Курков поднялся, направился к двери. Штольц пошел следом и, когда странный посетитель уже вышел на лестничную площадку, сказал:
— Постойте. Хочу задать вам один вопрос. Ваша страна одерживает победу. Почему вы не со своими, а с нами?
— А почему вы остались дома, когда только что рядом падали бомбы?
— Не знаю. — Штольц пожал плечами. — Наверное, потому что устал.
— Вот вам и мой ответ.
Курков развернулся и быстро начал спускаться вниз. Неожиданно он остановился и, повернувшись к стоявшему в дверях журналисту, спросил:
— Скажите, а как у вас в Германии относятся к восточным рабочим?
— Неплохо. По крайней мере мне так кажется. А у вас что, кто-то из родственников выехал в Германию?
— Не выехал, а вывезли.
Сергей снова развернулся и, не прощаясь, поспешил к выходу на улицу.
Мюллер усиленно делал вид, будто ему срочно нужно оформить некий важный документ. Ситуация действительно была щекотливой. Напротив него сидел сам рейхсминистр военной промышленности Альберт Шпеер, довольно весомая в рейхе личность. Молодой, еще не достигший сорока лет чиновник вел себя спокойно и уверенно. Что импонировало. Хотя и не доказывало его невиновности.
Мюллер прибавил к любовному посланию некой Анне, которую он знать не знал, несколько пылких слов о самоотверженной и вечной любви, перечитал написанное и удовлетворенно положил его в папку с грифом «Строго секретно».
— Простите, господин министр, но данный документ может в любую минуту срочно понадобиться рейхсфюреру.
Шпеер улыбнулся:
— Дела рейха превыше всего. Я надеюсь, вы и меня пригласили по делу?
— Именно. — Мюллер сделал несколько движений по поверхности стола, якобы прибирая документы, и при этом «невзначай» повернул настольную лампу так, чтобы она по возможности лучше освещала лицо министра. — Вы в курсе того, что произошло в Берлине вчера и сегодня ночью?
— Разумеется. В момент сообщения о покушении на фюрера я находился у господина Геббельса. Там же, в его министерстве, и провел всю ночь.
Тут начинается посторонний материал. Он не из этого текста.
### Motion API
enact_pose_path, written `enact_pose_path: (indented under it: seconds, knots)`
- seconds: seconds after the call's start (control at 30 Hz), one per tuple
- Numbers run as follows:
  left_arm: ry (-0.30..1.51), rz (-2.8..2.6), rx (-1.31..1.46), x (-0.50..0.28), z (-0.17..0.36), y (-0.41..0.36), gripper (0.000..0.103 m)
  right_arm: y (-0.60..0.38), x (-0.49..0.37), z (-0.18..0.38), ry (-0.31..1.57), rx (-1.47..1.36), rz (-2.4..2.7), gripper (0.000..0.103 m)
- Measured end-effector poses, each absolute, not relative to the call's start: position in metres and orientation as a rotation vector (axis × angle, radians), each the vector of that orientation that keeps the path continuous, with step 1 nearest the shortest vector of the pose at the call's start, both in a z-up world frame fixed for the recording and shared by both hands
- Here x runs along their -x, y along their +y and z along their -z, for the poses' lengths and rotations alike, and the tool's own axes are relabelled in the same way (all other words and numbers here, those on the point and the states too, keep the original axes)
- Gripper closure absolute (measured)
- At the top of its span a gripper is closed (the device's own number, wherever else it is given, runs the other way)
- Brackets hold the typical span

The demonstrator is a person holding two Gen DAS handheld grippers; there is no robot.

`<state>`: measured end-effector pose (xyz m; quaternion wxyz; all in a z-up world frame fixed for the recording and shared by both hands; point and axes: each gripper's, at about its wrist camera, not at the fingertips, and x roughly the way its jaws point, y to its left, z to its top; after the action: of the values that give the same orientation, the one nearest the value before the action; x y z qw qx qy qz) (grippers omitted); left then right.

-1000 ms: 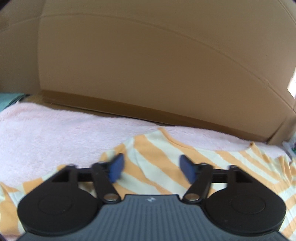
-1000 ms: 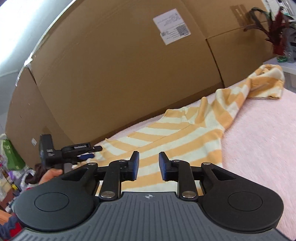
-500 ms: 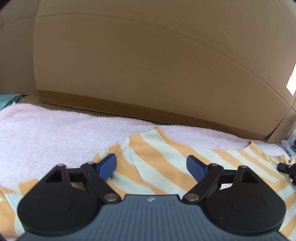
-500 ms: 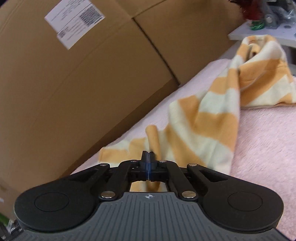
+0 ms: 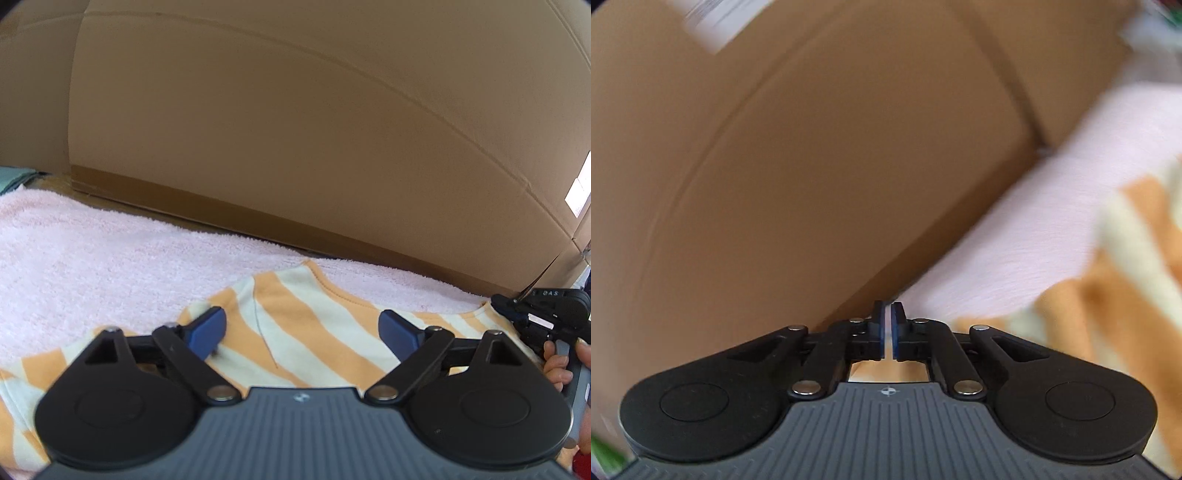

— Да, нам это известно. — Мюллер выдвинул ящик стола и достал несколько листов бумаги. — Вы действительно всю ночь находились в министерстве пропаганды. Что означает одновременно и много, и… почти ничего.
— На что вы намекаете? — Шпеер напрягся. — Вы обвиняете меня в измене родине? В участии в заговоре?
— Ни в коем случае. Я только прошу объяснить мне некоторые моменты. — Мюллер нацепил на нос очки: — Дело в том, что ночью, при захвате штаба мятежников нам попался любопытный документ. Список будущего правительства. Если вы не против, я зачитаю.